• **WHAT IS BEING ASKED**
Reproduce the listing below verbatim.

• **DATA EXTRACT**

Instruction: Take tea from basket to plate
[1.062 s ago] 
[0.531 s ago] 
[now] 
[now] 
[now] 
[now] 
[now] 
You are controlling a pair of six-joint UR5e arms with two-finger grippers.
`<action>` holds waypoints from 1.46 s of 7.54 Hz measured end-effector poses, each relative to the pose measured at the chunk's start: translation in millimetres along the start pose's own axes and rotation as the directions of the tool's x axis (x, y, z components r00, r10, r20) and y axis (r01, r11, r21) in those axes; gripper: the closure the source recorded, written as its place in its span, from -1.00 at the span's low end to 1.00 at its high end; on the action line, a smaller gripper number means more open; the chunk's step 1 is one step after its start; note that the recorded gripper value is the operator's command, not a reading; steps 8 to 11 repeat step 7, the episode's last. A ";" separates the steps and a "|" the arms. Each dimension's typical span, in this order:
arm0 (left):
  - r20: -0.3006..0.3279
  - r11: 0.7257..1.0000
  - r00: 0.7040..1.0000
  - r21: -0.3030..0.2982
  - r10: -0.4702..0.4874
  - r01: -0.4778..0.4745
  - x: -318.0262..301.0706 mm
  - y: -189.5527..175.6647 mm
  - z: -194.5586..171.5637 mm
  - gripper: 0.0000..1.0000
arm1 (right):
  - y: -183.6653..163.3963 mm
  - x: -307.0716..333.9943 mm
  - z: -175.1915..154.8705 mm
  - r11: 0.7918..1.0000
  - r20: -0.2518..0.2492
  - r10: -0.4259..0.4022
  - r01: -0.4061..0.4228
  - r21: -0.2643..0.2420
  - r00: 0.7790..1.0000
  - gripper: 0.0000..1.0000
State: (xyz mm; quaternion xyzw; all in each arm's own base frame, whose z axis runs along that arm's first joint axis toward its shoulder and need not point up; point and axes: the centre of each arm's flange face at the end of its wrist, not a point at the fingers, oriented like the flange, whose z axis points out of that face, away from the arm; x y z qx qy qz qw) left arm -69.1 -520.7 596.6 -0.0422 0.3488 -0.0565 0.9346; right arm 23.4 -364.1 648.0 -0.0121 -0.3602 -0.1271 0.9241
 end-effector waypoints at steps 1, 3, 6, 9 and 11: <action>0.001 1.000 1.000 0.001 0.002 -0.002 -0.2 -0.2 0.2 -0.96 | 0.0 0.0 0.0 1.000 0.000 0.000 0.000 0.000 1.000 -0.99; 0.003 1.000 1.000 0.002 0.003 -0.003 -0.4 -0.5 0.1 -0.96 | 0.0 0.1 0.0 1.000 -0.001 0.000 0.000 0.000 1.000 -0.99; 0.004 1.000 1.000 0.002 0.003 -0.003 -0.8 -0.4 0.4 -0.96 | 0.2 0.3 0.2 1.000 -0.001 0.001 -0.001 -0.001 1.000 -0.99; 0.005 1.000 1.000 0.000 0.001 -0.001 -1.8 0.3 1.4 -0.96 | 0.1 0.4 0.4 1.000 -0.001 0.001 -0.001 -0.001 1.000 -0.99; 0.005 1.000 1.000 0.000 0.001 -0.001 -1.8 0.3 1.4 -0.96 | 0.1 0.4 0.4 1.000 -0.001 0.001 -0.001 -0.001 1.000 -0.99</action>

• **TASK RESPONSE**
Instruction: Take tea from basket to plate
[1.062 s ago] 
[0.531 s ago] 
[now] 
[now] 
[now] 
[now] 
[now] 
You are controlling a pair of six-joint UR5e arms with two-finger grippers.
`<action>` holds waypoints from 1.46 s of 7.54 Hz measured end-effector poses, each relative to the pose measured at the chunk's start: translation in millimetres along the start pose's own axes and rotation as the directions of the tool's x axis (x, y, z components r00, r10, r20) and y axis (r01, r11, r21) in those axes; gripper: the closure the source recorded, written as its place in its span, from -1.00 at the span's low end to 1.00 at its high end; on the action line, a smaller gripper number means more open; the chunk's step 1 is one step after its start; note that the recorded gripper value is the operator's command, not a reading; steps 8 to 11 repeat step 7, the episode's last. A ";" separates the steps and a "|" the arms. Each dimension's typical span, in this order:
arm0 (left):
  - r20: -0.3006..0.3279
  - r11: 0.7257..1.0000
  - r00: 0.7040..1.0000
  - r21: -0.3030..0.2982
  - r10: -0.4702..0.4874
  - r01: -0.4778..0.4745
  - x: -318.0262..301.0706 mm
  - y: -189.5527..175.6647 mm
  - z: -194.5586..171.5637 mm
  - gripper: 0.0000..1.0000
arm1 (right):
  - y: -183.6653..163.3963 mm
  - x: -307.0716..333.9943 mm
  - z: -175.1915..154.8705 mm
  - r11: 0.7918..1.0000
  - r20: -0.2518..0.2492
  - r10: -0.4259..0.4022
  - r01: -0.4061..0.4228
  - r21: -0.2643..0.2420
  - r00: 0.7790..1.0000
  - gripper: 0.0000..1.0000
State: (xyz mm; quaternion xyzw; all in each arm's own base frame, whose z axis runs along that arm's first joint axis toward its shoulder and need not point up; point and axes: the centre of each arm's flange face at the end of its wrist, not a point at the fingers, oriented like the flange, whose z axis points out of that face, away from the arm; x y z qx qy qz qw) left arm -69.1 -520.7 596.6 -0.0422 0.3488 -0.0565 0.9346; right arm 23.4 -364.1 648.0 -0.0121 -0.3602 -0.1271 0.9241
 end-effector waypoints at steps 1, 3, 6, 9 and 11: <action>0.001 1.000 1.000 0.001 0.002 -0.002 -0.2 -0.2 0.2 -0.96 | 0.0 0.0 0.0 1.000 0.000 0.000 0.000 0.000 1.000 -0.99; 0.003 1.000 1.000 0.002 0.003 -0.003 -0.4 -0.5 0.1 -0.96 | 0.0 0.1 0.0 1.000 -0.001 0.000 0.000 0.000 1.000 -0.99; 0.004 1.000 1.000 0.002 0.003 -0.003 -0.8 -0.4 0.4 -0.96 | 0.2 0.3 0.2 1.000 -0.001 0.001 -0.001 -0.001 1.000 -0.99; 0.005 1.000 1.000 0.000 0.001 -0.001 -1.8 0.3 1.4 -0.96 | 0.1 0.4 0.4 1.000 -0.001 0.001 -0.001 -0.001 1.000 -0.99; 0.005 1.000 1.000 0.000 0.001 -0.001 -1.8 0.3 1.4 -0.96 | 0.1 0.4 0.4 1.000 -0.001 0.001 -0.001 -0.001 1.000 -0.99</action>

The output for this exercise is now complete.